Required action: Go through the following data and transcribe exactly the stretch of lines from the one holding "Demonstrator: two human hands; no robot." to the one holding "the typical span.", both included.
* * *
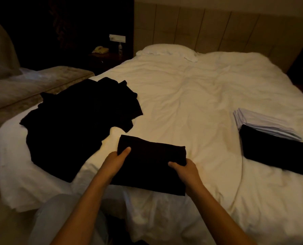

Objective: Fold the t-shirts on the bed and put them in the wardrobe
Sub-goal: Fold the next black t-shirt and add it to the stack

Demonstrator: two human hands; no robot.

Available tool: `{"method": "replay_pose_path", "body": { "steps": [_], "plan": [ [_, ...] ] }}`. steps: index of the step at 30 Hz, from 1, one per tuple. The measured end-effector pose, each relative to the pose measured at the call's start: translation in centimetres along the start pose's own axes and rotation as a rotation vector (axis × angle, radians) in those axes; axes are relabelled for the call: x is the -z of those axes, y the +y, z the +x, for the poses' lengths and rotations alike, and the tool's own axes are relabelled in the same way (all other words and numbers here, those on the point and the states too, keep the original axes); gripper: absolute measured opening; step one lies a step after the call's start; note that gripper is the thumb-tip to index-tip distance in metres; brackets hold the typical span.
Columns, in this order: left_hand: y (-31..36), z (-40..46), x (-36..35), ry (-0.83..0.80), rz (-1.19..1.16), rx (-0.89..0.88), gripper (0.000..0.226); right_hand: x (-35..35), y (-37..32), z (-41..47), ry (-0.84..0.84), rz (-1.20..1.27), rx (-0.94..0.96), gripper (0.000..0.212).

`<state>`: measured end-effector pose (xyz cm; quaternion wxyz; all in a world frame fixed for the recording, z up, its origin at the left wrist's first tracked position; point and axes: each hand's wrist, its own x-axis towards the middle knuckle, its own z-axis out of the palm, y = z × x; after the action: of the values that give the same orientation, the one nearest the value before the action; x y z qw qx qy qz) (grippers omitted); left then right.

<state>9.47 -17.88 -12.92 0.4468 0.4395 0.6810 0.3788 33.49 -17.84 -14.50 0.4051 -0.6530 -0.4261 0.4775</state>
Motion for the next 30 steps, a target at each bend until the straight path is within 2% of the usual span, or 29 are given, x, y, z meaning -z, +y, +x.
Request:
{"method": "replay_pose_path", "body": {
  "steps": [2,4,7,12,18,24,30],
  "plan": [
    [0.4,-1.2,-0.2,-0.049,-0.253,0.092,0.049,0.6,-0.5,-0.4,-0.077,0.159,-0.064,0.041],
    [1.3,-2.6,-0.5,-0.135,-0.396,0.156,0.04,1.7,-0.8,-1.0,-0.115,0.267,-0.062,0.042],
    [2.7,-4.1,-1.7,-0.252,-0.528,0.183,0.032,4.0,-1.0,-1.7,-0.11,0.37,-0.028,0.039],
    [5.7,-5.6,-6.3,-0.39,-0.685,0.152,0.034,10.4,-1.2,-2.5,-0.049,0.532,0.01,0.036],
    [9.3,-6.4,-14.3,-0.617,-0.762,0.151,0.029,19.6,-0.9,-3.1,0.078,0.699,0.068,0.029],
    [12.9,-6.4,-23.9,-0.733,-0.718,0.186,0.03,28.1,1.6,-2.3,0.291,0.727,0.096,0.03],
    [17.1,-4.5,-32.9,-0.769,-0.68,0.202,0.036,35.6,1.5,0.8,0.432,0.78,0.11,0.029]
  ]
}}
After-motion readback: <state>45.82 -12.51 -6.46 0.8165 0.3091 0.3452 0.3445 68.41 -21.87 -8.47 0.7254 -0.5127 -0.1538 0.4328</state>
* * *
Written reply:
Demonstrator: two human hands; no robot.

Available tool: `{"method": "replay_pose_path", "body": { "steps": [_], "plan": [ [_, ...] ] }}`. steps: index of the step at 30 Hz, from 1, one per tuple. The measured end-effector pose, each relative to the pose measured at the call's start: translation in centimetres along the start pose's own axes and rotation as a rotation vector (axis × angle, radians) in those axes; axes are relabelled for the call: x is the -z of those axes, y the +y, z the +x, for the poses' lengths and rotations alike, and the tool's own axes are relabelled in the same way (all other words and numbers here, those on the point and the states too, keep the original axes); gripper: absolute measured opening; step one lies a step after the call's start; note that gripper is the thumb-tip to index-tip distance in metres; brackets hold the typical span.

The exercise has been answered, and the work is done.